→ **The problem**
From the listing below, output only the lines starting at the line that has "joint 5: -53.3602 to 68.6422" and ending at the line that has "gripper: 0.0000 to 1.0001", exactly as they appear, ends included.

******

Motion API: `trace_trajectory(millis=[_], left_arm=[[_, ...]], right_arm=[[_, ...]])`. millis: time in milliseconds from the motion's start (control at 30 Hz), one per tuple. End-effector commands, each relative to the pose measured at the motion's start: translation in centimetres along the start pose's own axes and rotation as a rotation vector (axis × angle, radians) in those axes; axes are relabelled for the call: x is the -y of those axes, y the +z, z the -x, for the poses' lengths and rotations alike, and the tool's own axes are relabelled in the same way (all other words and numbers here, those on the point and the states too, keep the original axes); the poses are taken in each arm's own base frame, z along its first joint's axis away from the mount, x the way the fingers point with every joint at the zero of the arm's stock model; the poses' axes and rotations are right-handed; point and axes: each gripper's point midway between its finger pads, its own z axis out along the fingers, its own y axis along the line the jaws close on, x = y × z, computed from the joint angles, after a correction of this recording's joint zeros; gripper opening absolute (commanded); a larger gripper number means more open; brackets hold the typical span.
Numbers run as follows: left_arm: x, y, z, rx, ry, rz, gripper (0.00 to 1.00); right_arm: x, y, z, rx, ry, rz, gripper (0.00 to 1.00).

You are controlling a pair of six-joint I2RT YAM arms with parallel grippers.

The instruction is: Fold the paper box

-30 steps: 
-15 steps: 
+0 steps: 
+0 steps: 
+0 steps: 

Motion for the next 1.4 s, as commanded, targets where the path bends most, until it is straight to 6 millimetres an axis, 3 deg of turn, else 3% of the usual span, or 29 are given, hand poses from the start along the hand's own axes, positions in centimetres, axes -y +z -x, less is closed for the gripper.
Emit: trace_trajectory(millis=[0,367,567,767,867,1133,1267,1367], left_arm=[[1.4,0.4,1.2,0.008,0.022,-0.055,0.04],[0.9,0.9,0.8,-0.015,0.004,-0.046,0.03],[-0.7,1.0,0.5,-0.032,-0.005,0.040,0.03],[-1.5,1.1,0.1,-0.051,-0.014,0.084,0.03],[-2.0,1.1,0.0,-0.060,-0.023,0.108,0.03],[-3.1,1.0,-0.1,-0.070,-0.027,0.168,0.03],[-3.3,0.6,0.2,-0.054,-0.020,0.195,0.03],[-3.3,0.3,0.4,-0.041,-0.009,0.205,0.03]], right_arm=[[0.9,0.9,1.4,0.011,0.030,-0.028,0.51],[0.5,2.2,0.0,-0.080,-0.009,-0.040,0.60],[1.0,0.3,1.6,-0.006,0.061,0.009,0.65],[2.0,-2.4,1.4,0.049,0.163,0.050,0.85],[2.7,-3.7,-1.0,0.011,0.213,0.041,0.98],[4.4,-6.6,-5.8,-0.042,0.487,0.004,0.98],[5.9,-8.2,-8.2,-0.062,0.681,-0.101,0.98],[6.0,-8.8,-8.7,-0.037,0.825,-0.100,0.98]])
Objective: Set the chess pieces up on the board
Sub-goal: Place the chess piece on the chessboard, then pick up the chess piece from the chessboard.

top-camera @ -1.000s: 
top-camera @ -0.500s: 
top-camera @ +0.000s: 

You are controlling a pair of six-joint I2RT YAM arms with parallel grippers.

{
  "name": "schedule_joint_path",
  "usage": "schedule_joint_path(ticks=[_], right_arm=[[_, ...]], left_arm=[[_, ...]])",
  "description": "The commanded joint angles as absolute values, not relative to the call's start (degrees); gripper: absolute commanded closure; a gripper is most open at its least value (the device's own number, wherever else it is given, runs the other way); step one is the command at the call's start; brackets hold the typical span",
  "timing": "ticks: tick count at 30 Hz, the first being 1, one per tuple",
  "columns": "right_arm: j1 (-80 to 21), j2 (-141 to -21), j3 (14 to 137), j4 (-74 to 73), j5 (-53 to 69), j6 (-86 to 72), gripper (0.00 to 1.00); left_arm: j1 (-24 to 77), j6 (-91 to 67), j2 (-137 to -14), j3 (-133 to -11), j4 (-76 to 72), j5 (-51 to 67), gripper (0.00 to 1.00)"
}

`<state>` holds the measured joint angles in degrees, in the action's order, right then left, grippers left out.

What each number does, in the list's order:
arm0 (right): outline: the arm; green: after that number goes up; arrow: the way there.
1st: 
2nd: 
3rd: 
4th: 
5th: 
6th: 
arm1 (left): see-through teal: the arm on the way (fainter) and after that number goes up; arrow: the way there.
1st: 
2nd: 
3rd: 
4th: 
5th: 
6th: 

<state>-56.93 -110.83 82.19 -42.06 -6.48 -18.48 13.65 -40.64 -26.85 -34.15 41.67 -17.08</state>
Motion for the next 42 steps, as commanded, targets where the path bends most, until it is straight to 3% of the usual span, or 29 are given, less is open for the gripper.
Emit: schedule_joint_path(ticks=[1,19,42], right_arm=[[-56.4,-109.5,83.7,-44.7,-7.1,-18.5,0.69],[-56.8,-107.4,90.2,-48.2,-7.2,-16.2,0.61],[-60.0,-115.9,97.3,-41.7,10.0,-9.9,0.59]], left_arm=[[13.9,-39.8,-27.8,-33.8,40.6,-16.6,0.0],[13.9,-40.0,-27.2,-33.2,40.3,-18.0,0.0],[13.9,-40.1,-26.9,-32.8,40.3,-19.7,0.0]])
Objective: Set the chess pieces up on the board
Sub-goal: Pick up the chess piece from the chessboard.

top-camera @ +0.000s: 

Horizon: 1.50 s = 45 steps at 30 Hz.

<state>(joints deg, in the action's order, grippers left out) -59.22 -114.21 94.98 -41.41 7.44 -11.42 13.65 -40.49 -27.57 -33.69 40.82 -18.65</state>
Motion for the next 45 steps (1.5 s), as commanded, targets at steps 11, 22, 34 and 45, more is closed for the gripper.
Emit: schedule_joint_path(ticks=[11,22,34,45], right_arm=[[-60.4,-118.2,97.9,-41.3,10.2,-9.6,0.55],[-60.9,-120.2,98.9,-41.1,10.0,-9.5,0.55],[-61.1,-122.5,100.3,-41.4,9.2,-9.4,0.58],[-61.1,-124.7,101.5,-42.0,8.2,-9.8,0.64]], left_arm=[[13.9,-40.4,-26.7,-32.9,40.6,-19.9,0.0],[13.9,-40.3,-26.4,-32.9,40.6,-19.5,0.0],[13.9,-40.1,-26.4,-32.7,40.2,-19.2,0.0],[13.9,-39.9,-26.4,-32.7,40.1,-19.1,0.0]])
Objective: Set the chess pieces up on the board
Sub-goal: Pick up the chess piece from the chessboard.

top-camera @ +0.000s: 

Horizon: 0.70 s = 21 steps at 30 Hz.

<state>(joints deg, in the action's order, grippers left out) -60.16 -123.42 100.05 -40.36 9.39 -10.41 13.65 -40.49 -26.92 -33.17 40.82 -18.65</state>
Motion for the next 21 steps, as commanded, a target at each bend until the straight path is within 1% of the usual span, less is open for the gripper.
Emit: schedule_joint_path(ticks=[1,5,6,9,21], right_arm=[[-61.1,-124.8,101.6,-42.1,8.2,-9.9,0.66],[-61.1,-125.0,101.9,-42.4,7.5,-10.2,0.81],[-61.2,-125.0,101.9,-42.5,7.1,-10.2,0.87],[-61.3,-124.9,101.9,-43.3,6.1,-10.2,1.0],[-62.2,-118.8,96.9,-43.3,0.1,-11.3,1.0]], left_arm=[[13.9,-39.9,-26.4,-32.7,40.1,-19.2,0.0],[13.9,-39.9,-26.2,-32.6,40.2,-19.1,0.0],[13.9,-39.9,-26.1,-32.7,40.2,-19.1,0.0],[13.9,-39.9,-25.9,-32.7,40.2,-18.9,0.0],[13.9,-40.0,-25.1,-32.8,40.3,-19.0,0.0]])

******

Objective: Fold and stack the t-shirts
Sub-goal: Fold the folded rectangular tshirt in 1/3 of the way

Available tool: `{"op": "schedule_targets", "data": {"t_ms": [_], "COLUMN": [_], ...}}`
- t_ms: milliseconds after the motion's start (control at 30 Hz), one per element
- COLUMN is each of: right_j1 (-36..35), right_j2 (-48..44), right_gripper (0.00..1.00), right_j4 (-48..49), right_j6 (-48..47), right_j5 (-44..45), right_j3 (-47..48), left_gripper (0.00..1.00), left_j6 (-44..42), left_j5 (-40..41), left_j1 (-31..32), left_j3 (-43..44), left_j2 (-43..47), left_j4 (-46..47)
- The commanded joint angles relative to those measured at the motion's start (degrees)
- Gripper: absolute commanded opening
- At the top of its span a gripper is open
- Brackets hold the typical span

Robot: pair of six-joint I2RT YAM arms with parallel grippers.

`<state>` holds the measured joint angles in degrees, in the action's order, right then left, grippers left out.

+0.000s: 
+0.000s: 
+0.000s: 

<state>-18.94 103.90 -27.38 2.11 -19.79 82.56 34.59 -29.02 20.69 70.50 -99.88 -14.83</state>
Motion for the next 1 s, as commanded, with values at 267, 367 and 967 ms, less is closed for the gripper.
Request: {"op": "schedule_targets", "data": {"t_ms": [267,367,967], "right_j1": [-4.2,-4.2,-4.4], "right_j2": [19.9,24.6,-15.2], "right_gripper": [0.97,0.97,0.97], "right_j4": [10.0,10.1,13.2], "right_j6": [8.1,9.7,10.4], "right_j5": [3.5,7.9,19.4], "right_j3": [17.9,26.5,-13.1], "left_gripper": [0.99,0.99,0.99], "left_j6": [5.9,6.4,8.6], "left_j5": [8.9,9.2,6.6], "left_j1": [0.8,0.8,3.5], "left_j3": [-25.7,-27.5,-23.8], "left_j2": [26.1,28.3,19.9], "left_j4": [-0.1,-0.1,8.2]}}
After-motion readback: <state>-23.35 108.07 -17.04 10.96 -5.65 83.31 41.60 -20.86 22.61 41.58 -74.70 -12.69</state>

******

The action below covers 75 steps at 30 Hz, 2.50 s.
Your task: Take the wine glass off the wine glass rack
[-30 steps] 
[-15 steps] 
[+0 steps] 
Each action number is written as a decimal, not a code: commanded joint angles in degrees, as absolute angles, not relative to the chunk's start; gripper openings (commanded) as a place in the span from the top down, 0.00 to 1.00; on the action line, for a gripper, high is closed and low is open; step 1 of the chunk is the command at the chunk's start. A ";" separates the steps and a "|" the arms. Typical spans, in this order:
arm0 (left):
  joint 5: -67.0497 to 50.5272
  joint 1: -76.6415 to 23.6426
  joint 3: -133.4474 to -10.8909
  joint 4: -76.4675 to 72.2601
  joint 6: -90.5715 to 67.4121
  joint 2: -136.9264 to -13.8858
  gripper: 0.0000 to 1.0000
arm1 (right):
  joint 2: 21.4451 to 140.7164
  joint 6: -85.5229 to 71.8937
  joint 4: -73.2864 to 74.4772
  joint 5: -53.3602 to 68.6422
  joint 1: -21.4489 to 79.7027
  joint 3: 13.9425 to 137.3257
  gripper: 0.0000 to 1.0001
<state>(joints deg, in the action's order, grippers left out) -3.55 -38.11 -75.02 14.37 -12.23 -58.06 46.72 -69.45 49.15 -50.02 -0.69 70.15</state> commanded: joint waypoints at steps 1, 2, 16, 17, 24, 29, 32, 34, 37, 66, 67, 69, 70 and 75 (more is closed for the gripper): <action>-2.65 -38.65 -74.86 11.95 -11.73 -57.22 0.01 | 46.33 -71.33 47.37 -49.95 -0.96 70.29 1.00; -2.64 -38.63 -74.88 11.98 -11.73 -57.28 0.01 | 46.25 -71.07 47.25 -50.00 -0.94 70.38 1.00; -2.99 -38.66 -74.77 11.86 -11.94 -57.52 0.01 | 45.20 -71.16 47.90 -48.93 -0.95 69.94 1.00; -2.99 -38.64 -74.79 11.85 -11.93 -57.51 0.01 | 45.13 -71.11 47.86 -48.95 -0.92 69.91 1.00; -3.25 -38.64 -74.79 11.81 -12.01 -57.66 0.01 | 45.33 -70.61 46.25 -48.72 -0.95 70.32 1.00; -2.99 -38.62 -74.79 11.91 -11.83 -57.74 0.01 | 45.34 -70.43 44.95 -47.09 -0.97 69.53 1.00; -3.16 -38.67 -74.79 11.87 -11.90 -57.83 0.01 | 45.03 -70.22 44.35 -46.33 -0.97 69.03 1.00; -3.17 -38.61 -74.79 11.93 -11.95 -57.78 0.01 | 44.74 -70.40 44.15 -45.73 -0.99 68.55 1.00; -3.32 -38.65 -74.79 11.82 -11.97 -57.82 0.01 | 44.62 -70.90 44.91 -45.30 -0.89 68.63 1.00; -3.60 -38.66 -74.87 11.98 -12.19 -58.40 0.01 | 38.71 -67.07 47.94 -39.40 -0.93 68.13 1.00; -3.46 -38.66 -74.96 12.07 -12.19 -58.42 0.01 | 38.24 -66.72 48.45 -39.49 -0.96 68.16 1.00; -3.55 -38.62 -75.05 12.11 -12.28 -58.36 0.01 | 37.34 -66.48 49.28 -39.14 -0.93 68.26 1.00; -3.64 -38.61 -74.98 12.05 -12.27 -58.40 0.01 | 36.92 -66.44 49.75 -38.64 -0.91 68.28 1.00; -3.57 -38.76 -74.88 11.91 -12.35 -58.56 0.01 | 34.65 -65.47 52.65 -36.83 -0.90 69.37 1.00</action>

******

→ **Solution**
  joint 5: -53.3602 to 68.6422
  joint 1: -21.4489 to 79.7027
  joint 3: 13.9425 to 137.3257
  gripper: 0.0000 to 1.0001

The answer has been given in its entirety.